Содержание: проблема в трех частях романа — "Пазенов, или Романтика", "Эш, или Анархия", "Хугюнау, или Деловитость" меняется трижды, а именно в 1888, 1903 и 1918 годах, то есть в те эпохи, которые попутно показывают конец старых европейских ценностных позиций. При этом прежде всего показано, что реализация жизни с ирреальными элементами становится все видимее по мере того, как слабеют старые ценностные традиции. "Мечтательная" романтика дает ирреальному меньше пространства, чем время делового ценностного хаоса, в котором и ирреальное неизбежно полагается только на себя, само становясь прямо-таки деловым.
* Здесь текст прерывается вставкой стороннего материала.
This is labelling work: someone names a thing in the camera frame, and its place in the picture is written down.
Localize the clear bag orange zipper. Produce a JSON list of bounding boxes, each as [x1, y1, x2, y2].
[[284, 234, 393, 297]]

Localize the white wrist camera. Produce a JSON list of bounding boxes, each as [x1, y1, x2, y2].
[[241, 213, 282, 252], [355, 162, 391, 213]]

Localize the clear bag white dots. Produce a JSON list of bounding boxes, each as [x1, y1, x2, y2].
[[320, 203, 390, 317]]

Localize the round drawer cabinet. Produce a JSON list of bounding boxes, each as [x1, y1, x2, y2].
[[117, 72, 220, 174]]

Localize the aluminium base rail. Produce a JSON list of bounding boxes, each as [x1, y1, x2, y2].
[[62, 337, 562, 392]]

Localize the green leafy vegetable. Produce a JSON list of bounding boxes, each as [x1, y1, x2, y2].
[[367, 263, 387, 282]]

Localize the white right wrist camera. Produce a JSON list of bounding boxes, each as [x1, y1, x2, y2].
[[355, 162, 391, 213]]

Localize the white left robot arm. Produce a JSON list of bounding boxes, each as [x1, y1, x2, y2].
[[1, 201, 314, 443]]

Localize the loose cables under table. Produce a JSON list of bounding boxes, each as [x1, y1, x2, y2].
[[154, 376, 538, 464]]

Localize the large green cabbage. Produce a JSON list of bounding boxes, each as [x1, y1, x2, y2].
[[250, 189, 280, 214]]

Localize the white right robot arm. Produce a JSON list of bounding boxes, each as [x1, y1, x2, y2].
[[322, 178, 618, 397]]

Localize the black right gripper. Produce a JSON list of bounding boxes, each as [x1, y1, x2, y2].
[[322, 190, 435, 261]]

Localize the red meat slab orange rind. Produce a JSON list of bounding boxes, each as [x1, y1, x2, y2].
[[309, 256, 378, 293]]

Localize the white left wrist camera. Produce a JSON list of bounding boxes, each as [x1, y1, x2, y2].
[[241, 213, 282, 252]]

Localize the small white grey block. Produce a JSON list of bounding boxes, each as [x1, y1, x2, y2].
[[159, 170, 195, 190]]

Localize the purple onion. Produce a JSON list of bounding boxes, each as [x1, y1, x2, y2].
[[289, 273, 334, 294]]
Это не помогает людям удержаться за отмирающие формы ценностей: когда Пазенов ищет решение в традиционной религиозности, а Эш "спасается" в эротическом мистицизме, то это половинчатые решения, которые не дают освобождения от ирреального, а намного вероятнее влекут этическое в сферу подернутого мраком и инстинктивного — исходный тип трагической вины. Возникает мститель за такую вину, для которого особенно благоприятен кризис 1918 года, мститель в неизбежном образе "свободного от ценностей" делового человека (символизируемый почти что преступным типом, который в реальности просто наивно до самого конца живет своей детской мечтой) — Хугюнау, которому в эпилоге предоставляется возможность возвращения морального облика с учетом платонической свободы, от которой только это зависит. Рядом с этими тремя протагонистами выступает образ Бертранда, пассивного главного героя всего романа, тип "рационального человека", во многом предтечи делового, но не свободного от ценностей, а отрицающего ценности, этическая полная противоположность греха непроснувшегося, доходящий в грехе рационального до самого дна.